**What to produce**
The word to find is "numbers". Copy each line of the material that contains it.
== Segment start ==
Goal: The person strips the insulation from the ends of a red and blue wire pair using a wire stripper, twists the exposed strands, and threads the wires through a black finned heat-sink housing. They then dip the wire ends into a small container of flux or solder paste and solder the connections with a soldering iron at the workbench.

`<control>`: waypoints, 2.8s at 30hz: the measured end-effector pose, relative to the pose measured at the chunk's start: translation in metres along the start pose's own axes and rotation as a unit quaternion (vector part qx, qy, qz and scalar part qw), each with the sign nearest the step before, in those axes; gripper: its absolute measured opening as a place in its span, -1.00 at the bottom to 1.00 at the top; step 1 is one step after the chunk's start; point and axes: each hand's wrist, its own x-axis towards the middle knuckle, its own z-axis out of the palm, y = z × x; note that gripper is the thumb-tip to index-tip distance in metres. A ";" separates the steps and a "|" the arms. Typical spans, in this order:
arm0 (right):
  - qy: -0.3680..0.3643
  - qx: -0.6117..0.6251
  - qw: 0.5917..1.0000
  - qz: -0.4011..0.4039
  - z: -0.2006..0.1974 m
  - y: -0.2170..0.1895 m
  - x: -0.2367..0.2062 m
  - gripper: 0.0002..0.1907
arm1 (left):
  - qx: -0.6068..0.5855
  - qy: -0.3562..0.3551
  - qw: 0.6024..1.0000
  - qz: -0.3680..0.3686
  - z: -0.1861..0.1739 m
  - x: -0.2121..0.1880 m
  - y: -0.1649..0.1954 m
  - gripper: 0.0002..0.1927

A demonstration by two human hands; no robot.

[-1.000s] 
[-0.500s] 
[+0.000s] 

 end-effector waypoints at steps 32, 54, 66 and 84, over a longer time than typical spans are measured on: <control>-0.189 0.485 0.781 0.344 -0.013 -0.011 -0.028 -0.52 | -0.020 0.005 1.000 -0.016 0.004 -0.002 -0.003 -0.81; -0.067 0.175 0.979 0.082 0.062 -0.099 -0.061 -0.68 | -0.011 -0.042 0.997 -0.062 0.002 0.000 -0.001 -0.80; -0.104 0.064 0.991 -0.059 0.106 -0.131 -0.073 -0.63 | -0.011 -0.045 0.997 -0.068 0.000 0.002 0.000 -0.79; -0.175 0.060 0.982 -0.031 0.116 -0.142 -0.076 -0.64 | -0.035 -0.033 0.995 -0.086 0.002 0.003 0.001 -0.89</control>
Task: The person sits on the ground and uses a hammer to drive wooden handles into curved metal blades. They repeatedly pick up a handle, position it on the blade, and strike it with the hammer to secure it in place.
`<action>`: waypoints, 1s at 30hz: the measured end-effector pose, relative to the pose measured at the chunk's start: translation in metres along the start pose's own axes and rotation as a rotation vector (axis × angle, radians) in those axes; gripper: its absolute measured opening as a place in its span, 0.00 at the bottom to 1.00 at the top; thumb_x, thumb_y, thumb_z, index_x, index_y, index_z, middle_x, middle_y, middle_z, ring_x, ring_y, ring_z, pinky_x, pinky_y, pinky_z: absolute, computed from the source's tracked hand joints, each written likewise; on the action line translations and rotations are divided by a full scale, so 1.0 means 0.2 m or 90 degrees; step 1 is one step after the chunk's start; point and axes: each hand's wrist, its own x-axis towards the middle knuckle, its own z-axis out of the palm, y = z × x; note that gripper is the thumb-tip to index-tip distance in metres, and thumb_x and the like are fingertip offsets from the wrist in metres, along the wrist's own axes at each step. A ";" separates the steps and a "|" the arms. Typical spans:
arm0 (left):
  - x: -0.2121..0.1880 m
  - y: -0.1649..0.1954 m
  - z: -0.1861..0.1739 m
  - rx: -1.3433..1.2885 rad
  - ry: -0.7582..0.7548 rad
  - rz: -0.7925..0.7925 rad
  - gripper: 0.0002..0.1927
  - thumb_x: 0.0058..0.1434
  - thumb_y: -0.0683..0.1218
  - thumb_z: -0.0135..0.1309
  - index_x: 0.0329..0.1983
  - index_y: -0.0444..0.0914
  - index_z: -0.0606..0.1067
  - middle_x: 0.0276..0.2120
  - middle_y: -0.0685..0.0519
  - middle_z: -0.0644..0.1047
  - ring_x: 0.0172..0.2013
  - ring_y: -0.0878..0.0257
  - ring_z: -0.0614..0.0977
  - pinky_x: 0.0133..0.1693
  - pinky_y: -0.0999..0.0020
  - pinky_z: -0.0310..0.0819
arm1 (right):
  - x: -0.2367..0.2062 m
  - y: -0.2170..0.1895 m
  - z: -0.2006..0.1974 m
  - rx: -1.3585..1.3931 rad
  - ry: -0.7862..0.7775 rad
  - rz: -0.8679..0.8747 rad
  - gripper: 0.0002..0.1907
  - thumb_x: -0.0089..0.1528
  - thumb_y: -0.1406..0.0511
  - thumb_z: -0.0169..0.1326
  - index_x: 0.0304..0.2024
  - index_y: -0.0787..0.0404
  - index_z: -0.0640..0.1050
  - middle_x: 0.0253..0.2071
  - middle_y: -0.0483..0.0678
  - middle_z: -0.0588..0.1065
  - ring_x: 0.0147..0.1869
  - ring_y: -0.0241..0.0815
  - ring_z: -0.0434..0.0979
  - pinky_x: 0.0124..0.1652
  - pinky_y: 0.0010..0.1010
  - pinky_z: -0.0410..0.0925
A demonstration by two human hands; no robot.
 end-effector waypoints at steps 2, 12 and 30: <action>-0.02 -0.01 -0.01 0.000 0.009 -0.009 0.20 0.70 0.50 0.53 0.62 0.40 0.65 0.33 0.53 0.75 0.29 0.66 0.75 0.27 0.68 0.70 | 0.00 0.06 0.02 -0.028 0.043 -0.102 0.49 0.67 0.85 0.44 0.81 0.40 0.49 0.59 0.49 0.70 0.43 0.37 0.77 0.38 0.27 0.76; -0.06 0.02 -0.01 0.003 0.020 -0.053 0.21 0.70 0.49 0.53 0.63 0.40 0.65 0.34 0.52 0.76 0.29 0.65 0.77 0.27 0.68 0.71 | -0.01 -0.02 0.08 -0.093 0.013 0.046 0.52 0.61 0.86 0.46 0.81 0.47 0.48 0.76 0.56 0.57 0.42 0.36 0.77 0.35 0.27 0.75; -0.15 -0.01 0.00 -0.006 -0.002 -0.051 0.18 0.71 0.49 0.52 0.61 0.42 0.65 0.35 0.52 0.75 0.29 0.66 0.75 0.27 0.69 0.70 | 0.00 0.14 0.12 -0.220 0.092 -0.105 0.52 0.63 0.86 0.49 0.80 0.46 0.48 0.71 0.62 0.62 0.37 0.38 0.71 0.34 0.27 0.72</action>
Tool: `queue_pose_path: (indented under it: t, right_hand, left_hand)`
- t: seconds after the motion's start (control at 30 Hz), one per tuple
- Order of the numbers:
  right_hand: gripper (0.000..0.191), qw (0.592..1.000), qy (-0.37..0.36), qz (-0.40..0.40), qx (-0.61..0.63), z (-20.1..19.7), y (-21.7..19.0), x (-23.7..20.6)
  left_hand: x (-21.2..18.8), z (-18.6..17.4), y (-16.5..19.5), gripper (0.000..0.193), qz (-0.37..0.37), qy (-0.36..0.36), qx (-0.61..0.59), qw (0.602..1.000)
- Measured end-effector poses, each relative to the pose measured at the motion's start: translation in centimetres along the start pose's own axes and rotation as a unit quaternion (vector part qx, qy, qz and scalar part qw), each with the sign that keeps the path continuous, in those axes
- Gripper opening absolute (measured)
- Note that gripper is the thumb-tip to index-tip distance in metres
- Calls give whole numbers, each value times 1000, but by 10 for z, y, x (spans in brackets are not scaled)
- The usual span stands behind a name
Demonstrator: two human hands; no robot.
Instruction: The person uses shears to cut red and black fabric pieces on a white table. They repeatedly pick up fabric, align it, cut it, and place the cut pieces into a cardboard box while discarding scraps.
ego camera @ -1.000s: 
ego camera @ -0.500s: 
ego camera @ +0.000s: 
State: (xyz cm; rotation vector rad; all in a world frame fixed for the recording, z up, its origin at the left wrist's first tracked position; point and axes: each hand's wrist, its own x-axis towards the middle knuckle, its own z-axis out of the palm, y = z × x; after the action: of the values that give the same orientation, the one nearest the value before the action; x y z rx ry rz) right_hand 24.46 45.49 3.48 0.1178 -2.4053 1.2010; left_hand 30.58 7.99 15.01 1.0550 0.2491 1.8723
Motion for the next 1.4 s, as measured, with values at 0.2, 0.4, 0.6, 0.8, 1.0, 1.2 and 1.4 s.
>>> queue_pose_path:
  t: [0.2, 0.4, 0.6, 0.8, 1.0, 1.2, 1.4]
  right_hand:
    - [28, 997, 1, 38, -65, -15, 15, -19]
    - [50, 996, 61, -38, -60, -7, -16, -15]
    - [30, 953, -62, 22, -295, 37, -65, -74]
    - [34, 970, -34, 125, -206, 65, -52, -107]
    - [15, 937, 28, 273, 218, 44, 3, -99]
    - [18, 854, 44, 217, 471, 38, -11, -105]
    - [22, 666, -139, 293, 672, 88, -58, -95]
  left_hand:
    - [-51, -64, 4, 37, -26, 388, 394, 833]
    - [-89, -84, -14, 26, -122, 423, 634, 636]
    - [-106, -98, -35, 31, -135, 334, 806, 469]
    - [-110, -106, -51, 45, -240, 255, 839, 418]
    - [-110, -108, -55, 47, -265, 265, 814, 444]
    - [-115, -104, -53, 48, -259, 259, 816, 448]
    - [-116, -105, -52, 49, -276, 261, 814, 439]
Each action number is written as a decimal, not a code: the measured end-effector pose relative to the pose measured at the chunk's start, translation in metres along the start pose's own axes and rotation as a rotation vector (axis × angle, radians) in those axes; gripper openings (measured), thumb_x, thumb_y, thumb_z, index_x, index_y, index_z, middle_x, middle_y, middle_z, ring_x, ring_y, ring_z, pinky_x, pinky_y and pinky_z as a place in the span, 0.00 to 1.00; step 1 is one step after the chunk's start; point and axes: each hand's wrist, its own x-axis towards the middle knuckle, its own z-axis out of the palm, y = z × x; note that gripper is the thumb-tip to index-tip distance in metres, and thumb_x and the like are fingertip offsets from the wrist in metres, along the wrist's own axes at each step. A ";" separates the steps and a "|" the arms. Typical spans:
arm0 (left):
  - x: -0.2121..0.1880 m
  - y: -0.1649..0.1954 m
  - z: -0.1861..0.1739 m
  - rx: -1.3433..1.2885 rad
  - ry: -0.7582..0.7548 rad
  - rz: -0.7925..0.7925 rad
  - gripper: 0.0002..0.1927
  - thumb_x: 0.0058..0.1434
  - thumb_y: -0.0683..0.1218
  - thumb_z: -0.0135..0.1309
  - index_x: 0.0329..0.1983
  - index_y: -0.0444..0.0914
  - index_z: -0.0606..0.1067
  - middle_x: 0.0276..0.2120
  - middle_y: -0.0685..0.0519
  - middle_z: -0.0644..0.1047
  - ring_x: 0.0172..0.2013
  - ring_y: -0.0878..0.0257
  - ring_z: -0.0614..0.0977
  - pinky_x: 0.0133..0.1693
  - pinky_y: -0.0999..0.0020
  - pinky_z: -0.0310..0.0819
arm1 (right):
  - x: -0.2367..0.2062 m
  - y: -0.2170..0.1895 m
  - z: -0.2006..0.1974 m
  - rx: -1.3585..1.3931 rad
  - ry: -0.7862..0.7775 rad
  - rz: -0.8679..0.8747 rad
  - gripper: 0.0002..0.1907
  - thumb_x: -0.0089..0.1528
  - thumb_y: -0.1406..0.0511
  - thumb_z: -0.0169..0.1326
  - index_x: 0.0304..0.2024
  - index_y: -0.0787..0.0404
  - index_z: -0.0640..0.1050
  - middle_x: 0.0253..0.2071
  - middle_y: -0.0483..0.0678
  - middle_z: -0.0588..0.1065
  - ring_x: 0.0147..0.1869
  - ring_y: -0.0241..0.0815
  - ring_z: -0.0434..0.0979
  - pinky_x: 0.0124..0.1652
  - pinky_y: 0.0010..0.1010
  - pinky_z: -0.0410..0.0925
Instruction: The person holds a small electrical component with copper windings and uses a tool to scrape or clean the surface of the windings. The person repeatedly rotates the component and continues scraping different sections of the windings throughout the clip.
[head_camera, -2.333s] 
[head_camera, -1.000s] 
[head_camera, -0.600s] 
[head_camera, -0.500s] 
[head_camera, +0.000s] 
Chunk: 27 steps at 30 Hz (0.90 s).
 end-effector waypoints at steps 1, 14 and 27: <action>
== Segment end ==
**Answer to the problem**
- Order of the numbers:
- Calls give whole numbers, each value times 1000, but by 10 for z, y, x (spans in brackets are not scaled)

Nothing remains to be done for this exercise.